EXERCISE GOAL: Without any images, write the data out exactly as it appears.

---------------

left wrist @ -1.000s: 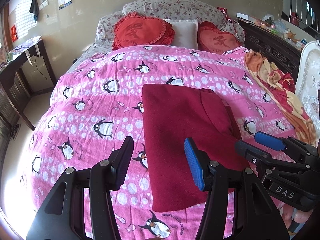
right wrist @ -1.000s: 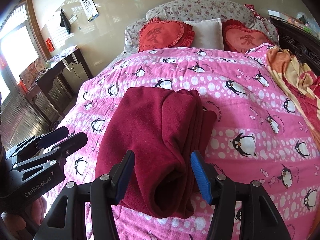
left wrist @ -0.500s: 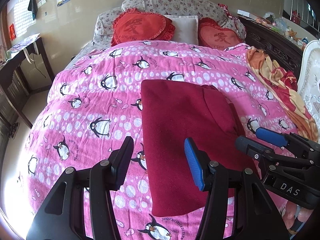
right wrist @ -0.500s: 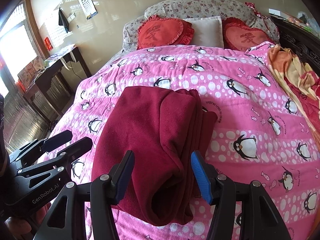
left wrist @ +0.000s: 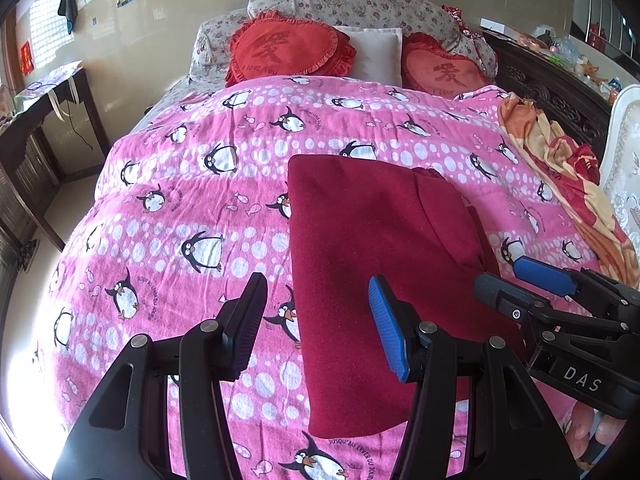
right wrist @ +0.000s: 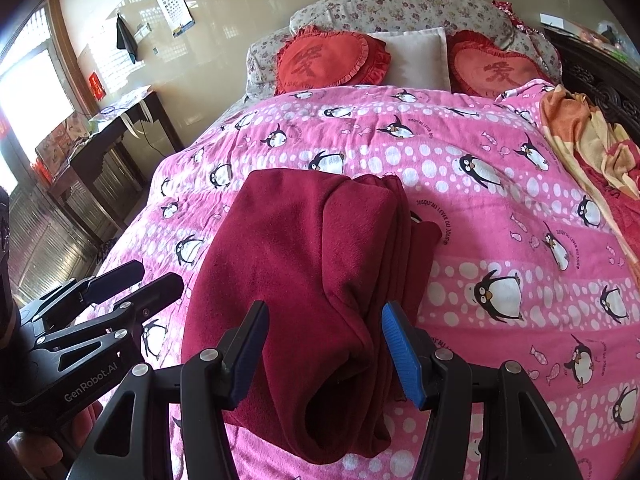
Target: Fold small clothes
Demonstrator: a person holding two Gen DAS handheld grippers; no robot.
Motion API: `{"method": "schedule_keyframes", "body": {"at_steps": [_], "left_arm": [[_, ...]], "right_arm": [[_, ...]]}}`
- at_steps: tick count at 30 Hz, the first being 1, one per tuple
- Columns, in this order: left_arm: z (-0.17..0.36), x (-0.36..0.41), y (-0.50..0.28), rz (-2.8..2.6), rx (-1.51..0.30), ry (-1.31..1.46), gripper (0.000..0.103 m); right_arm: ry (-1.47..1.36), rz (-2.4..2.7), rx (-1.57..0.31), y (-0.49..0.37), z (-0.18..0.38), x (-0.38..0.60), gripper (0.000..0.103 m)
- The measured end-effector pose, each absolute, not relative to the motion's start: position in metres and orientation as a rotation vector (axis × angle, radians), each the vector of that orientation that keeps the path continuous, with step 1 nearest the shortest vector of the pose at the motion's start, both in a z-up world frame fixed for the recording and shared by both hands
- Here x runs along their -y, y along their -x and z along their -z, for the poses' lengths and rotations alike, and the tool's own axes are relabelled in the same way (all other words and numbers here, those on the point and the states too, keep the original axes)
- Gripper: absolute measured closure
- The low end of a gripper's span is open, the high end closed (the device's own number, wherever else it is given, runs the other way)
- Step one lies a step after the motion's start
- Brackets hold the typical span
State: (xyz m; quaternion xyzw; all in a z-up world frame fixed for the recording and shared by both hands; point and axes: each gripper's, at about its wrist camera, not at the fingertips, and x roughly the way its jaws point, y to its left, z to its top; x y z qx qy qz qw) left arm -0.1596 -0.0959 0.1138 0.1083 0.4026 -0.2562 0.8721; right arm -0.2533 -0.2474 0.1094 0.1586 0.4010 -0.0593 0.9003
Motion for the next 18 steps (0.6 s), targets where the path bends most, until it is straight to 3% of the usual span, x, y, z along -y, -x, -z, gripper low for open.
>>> {"method": "schedule_keyframes", "body": {"at_steps": [18], "left_arm": [[-0.1093, 0.0968, 0.1576, 0.535, -0.854, -0.229, 0.050]], "right_arm": [[-0.336, 0.116, -0.846, 0.2493, -0.1040, 0.2477, 0.046]]}}
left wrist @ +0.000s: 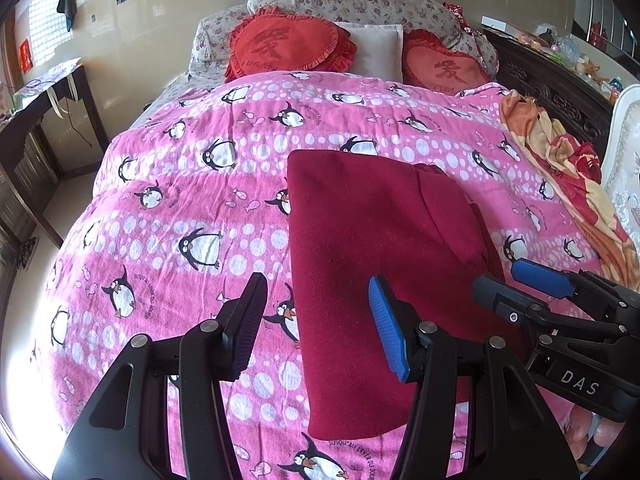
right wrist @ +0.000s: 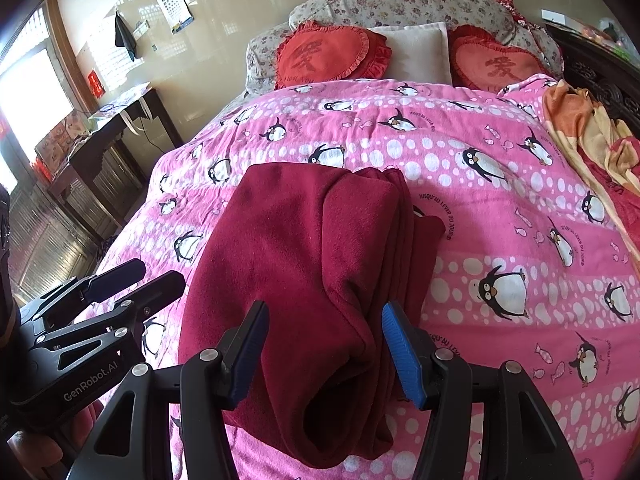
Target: Fold small clothes
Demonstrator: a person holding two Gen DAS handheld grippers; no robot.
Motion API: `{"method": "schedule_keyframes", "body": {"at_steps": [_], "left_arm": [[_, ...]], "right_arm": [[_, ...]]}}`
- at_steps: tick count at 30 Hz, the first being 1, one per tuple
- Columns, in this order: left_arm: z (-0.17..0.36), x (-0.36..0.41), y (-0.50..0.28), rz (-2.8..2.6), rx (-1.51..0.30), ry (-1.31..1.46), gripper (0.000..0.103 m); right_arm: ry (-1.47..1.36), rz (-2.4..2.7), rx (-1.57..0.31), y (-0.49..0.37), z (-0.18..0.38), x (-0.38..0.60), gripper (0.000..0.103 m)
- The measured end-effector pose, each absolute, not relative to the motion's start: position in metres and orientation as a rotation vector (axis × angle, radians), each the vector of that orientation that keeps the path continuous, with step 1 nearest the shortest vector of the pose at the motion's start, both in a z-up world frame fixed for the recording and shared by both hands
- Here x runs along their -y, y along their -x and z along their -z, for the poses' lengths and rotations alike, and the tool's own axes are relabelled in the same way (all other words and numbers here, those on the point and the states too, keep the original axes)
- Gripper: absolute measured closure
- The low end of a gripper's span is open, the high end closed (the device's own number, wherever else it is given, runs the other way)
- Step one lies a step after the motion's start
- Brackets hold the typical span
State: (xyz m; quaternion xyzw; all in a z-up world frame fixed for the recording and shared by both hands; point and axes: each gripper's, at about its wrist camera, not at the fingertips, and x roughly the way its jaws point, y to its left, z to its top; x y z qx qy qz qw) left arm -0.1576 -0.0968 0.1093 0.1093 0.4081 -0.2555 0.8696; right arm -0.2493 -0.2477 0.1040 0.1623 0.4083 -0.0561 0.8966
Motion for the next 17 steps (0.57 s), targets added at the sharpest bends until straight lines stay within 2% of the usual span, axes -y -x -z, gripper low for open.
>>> {"method": "schedule_keyframes", "body": {"at_steps": [17], "left_arm": [[-0.107, 0.085, 0.144, 0.499, -0.832, -0.198, 0.050]], "right_arm": [[-0.348, 0.117, -0.861, 0.247, -0.097, 0.252, 0.046]]}}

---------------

SOLUTION:
left wrist @ -1.000s: 
right wrist @ -1.000s: 
left wrist @ -0.500s: 
right wrist @ -0.500s: 
left wrist @ +0.000s: 
right wrist @ +0.000s: 
Target: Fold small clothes
Demonstrator: a person holding two Gen DAS handheld grippers; no robot.
Motion API: `{"method": "schedule_keyframes", "body": {"at_steps": [_], "left_arm": [[_, ...]], "right_arm": [[_, ...]]}}`
- at_steps: tick count at 30 Hz, the first being 1, one per tuple
- Columns, in this order: left_arm: z (-0.17..0.36), x (-0.36..0.41), y (-0.50..0.28), rz (-2.8..2.6), rx (-1.51..0.30), ry (-1.31..1.46), gripper (0.000..0.103 m); right_arm: ry (-1.47..1.36), rz (-2.4..2.7), rx (-1.57..0.31), y (-0.49..0.37), z (-0.18..0.38), x (-0.38..0.60), gripper (0.000..0.103 m)
- The measured end-effector pose, each absolute, not relative to the motion's start: position in metres and orientation as a rotation vector (axis × angle, radians), each the vector of that orientation that keeps the path continuous, with step 1 nearest the shortest vector of the pose at the motion's start, both in a z-up world frame fixed for the recording and shared by both hands
- Here x runs along their -y, y along their -x and z along their -z, for the poses' lengths and rotations alike, and the tool's own axes are relabelled in the same way (all other words and numbers here, those on the point and the states too, keep the original axes)
- Gripper: absolute measured closure
- The low end of a gripper's span is open, the high end closed (the device's own number, wherever else it is given, runs the other way)
- Step one lies a step after the motion's start
- Brackets hold the typical span
State: (xyz m; quaternion xyzw; all in a z-up world frame fixed for the recording and shared by both hands; point and axes: each gripper's, at about its wrist camera, not at the fingertips, and x roughly the way its jaws point, y to its left, z to its top; x y z qx qy qz qw) left arm -0.1596 -0.0959 0.1138 0.1083 0.4026 -0.2562 0.8721; right arm -0.2533 -0.2474 0.1094 0.1586 0.4010 -0.0593 0.9003
Motion for the next 18 steps (0.6 s), targets where the path bends most, until it is straight to 3% of the usual span, x, y, z along -y, -x, -z, gripper low for open.
>>> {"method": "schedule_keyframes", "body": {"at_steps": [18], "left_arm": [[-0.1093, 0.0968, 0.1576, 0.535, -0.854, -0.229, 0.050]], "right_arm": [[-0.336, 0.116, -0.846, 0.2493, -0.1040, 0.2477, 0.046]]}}
left wrist @ +0.000s: 
right wrist @ +0.000s: 
Target: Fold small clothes
Demonstrator: a person holding two Gen DAS handheld grippers; no robot.
Motion API: `{"method": "schedule_keyframes", "body": {"at_steps": [_], "left_arm": [[_, ...]], "right_arm": [[_, ...]]}}`
- at_steps: tick count at 30 Hz, the first being 1, one per tuple
- Columns, in this order: left_arm: z (-0.17..0.36), x (-0.36..0.41), y (-0.50..0.28), rz (-2.8..2.6), rx (-1.51..0.30), ry (-1.31..1.46), gripper (0.000..0.103 m); right_arm: ry (-1.47..1.36), rz (-2.4..2.7), rx (-1.57..0.31), y (-0.49..0.37), z (-0.18..0.38), x (-0.38..0.60), gripper (0.000..0.103 m)
- The measured end-effector pose, each absolute, not relative to the motion's start: position in metres and orientation as a rotation vector (axis × angle, radians), each the vector of that orientation that keeps the path continuous, with step 1 nearest the shortest vector of the pose at the motion's start, both in a z-up world frame fixed for the recording and shared by both hands
- Here x runs along their -y, y along their -x and z along their -z, for the poses' lengths and rotations alike, and the tool's own axes are relabelled in the same way (all other words and numbers here, those on the point and the states too, keep the original axes)
- Gripper: absolute measured closure
- The low end of a gripper's span is open, the high end closed (the device's own number, wherever else it is given, runs the other way)
- Step one lies a step after the motion's start
- Brackets hold the typical span
State: (xyz m; quaternion xyzw; all in a z-up world frame fixed for the recording and shared by both hands; point and axes: each gripper's, at about its wrist camera, not at the fingertips, and x roughly the way its jaws point, y to its left, z to its top; x y z qx qy qz qw) left arm -0.1576 -0.0968 0.1093 0.1093 0.4081 -0.2555 0.8696; right arm -0.2493 -0.2477 0.1040 0.1623 0.4083 -0.0561 0.8966
Motion for the next 17 steps (0.57 s), targets added at the sharpest bends until straight lines stay within 2% of the usual span, axes -y -x -z, gripper low for open.
>>> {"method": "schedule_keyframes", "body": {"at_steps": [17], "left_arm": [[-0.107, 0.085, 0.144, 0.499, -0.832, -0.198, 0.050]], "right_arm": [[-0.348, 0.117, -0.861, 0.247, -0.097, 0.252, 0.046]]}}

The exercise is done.